Estávamos no lugar errado no momento errado…
Somos crianças que só queremos brincar, estarmos bem física a afectivamente.
Que bom é saltar, é correr, gritar!
Mas às vezes, já adultos, o nosso corpo, sem saber por quê, adoece e enfraquece-nos.
Não somos nada, apenas um ser humano, vulnerável, fraco, sonhador.
O desconforto que sentimos acaba com o nosso bem-estar, com o nosso apetite e com o nosso sono!
Os dias sucedem-se e a dor não passa, o pulmão não respira, o coração está desorientado, o corpo tem dificuldade em tomar conta de si.
Pais ou filhos vão assistindo, dia-a-dia, ao sofrimento que veio para ficar.
Os médicos dizem que a esperança já não chega e que o pode ajudar a morrer suavemente, por morte medicamente assistida, ou prolonga o sofrimento com cuidados paliativos.
QUE DILEMA!
Despede-se, assim, tranquilo, sem dores. Morre com dignidade.

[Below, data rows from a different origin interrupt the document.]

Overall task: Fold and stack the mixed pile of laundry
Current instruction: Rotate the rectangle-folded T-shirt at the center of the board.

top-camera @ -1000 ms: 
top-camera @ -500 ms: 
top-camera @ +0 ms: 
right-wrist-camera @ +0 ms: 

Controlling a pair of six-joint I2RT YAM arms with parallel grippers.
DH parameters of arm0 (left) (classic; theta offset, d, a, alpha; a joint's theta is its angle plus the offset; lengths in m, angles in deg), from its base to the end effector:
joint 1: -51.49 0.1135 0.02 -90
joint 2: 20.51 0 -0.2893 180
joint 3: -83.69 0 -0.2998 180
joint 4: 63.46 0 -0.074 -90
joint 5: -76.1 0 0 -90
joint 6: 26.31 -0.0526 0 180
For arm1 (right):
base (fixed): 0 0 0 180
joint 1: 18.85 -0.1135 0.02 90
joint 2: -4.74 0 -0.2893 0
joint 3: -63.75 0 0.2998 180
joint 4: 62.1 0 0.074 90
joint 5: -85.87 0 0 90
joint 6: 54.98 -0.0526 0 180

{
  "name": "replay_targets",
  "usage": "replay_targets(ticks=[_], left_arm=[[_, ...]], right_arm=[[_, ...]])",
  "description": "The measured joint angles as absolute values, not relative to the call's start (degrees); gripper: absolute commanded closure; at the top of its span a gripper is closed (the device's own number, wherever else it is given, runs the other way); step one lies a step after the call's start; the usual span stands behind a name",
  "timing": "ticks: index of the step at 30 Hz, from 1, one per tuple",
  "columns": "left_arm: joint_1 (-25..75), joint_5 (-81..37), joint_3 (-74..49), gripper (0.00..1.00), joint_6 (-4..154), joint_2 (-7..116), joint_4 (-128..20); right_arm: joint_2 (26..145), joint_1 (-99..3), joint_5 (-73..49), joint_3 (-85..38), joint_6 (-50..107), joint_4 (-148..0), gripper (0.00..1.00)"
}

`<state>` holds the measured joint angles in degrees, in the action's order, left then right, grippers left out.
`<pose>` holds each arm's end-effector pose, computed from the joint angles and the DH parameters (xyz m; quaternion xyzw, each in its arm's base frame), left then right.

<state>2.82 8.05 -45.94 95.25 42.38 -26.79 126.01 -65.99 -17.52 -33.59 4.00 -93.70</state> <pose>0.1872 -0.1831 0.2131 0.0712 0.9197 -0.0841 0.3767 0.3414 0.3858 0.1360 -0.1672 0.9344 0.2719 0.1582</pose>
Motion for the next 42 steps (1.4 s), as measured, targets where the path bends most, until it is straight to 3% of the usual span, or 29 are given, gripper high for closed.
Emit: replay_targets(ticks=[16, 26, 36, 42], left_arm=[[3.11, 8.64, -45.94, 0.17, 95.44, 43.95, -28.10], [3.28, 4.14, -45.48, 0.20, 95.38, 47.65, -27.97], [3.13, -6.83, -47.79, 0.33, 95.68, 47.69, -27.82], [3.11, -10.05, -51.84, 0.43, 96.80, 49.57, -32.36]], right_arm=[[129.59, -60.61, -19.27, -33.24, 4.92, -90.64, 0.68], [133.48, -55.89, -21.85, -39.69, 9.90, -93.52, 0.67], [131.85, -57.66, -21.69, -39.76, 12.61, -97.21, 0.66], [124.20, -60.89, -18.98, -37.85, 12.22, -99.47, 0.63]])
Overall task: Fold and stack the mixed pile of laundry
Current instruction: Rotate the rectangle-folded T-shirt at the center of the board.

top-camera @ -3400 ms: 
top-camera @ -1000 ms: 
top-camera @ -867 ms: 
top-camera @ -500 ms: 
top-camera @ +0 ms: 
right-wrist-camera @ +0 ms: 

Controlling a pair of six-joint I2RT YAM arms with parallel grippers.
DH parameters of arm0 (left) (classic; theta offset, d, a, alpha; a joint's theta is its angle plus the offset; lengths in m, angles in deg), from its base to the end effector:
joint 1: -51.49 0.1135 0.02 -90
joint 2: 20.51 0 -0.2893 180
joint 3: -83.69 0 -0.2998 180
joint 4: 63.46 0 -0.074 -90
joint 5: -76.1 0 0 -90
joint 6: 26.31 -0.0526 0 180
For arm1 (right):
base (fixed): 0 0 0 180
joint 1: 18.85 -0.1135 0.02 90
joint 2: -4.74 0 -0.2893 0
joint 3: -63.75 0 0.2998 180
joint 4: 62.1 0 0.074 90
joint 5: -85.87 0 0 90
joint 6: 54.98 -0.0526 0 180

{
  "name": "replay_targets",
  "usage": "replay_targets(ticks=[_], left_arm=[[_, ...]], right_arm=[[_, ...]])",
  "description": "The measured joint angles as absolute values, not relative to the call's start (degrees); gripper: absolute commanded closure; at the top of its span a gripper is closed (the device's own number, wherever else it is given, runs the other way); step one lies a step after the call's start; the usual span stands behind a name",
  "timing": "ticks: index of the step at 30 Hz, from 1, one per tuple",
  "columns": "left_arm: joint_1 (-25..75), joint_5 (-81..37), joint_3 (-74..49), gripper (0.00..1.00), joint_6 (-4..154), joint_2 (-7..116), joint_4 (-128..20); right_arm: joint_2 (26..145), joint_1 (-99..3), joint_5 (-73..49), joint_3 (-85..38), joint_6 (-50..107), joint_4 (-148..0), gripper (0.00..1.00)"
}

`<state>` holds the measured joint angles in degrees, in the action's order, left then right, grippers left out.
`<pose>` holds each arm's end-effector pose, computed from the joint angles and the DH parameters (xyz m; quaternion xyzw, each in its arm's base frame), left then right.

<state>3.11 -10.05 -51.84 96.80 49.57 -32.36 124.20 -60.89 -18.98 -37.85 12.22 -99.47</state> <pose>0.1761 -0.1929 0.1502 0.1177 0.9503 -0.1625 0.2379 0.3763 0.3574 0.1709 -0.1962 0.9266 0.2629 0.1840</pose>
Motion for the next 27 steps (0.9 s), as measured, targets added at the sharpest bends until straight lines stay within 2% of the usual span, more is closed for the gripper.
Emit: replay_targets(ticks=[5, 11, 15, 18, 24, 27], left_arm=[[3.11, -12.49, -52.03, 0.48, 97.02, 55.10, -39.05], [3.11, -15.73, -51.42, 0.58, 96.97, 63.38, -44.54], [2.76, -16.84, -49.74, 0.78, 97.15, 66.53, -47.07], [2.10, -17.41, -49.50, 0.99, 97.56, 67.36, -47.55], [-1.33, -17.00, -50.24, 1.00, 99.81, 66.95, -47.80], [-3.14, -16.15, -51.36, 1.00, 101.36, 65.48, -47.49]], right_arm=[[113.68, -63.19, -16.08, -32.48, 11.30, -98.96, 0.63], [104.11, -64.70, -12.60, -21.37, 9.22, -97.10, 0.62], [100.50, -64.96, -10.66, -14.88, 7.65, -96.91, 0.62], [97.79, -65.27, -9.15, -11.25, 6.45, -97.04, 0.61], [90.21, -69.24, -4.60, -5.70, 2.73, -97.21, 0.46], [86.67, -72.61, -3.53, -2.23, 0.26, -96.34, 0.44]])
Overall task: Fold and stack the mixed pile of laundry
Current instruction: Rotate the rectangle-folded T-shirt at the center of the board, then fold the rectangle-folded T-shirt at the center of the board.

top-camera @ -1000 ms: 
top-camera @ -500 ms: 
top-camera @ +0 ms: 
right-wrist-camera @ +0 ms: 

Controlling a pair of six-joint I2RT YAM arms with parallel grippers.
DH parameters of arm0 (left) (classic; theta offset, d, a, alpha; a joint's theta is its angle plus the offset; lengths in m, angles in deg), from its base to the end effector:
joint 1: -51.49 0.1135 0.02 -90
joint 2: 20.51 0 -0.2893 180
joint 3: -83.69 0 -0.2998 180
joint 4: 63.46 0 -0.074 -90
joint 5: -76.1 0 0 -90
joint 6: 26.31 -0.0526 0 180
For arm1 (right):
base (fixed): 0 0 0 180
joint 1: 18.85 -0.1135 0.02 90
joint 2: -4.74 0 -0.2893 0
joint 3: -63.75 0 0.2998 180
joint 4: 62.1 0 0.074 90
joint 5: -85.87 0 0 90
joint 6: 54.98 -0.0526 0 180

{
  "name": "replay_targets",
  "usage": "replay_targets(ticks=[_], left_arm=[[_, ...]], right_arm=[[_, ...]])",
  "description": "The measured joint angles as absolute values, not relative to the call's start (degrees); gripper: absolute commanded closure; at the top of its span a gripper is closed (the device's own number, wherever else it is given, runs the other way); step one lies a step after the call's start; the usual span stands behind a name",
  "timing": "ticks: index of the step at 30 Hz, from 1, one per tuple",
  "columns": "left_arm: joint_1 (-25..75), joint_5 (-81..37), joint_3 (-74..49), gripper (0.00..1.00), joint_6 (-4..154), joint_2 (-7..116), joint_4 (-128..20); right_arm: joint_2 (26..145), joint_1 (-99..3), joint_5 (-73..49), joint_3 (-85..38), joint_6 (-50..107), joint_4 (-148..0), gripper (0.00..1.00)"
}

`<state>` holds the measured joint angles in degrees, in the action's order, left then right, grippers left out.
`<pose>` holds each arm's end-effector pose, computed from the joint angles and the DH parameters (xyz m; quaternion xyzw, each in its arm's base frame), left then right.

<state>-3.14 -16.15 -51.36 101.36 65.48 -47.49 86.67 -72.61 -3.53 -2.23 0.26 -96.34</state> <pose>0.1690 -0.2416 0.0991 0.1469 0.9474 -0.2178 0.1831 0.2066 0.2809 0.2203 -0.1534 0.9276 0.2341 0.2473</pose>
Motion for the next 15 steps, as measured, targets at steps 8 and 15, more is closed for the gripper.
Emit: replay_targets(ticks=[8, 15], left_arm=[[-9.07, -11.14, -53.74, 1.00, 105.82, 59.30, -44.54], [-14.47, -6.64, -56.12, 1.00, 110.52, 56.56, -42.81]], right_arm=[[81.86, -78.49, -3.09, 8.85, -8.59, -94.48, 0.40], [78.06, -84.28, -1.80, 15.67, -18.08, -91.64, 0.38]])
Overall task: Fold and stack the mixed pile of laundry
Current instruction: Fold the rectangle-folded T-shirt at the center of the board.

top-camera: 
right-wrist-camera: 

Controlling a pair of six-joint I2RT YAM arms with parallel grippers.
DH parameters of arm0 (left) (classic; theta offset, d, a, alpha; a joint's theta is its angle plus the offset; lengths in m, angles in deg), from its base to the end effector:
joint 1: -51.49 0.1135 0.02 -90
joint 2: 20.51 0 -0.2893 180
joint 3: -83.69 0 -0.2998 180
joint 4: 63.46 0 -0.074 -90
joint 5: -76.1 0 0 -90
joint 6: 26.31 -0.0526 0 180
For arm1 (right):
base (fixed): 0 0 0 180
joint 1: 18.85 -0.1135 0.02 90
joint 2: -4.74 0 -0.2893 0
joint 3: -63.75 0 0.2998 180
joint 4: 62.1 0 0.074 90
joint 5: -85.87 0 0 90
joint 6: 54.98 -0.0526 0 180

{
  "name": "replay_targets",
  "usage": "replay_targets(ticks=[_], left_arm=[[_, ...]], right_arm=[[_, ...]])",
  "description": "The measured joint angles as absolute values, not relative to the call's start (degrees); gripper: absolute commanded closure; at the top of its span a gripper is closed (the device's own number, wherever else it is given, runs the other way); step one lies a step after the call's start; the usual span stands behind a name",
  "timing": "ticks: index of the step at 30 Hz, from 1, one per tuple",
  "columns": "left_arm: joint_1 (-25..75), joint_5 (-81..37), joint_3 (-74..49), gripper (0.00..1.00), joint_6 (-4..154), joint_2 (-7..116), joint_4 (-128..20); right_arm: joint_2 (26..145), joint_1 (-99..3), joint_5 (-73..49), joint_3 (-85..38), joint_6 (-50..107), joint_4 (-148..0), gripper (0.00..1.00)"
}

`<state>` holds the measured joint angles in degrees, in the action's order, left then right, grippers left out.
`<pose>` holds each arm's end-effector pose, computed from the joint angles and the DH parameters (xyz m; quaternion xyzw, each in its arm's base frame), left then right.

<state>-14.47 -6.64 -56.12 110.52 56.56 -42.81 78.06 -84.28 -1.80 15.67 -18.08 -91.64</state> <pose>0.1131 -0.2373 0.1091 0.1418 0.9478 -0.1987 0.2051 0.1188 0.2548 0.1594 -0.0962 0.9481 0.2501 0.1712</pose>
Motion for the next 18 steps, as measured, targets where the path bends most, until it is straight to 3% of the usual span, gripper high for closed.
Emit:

Viver e morrer com dignidade faz parte da nossa condição de ser humano!
O grupo que trata de Direitos da Criança considera, desde 2013, que qualquer Criança tem o direito a serviços de saúde de qualidade, incluindo prevenção, promoção, tratamento, reabilitação e cuidados paliativos.
Sabe-se hoje que apenas uma em cada 10 pessoas, no mundo, precisa de cuidados paliativos e é atendida, e que 80% da população que precisa desses cuidados paliativos estão em países pobres.
Segundo a OMS, apenas 20 países no mundo contam com serviços de cuidados paliativos nos seus sistemas de saúde.
Morrer com dignidade é um Direito Humano.
Eutanásia sim ou não? Temos muito para reflectir, quem vive com dores crónicas insuportáveis e constantes, que já só respira artificialmente tem o direito a morrer com dignidade e sem sofrimento.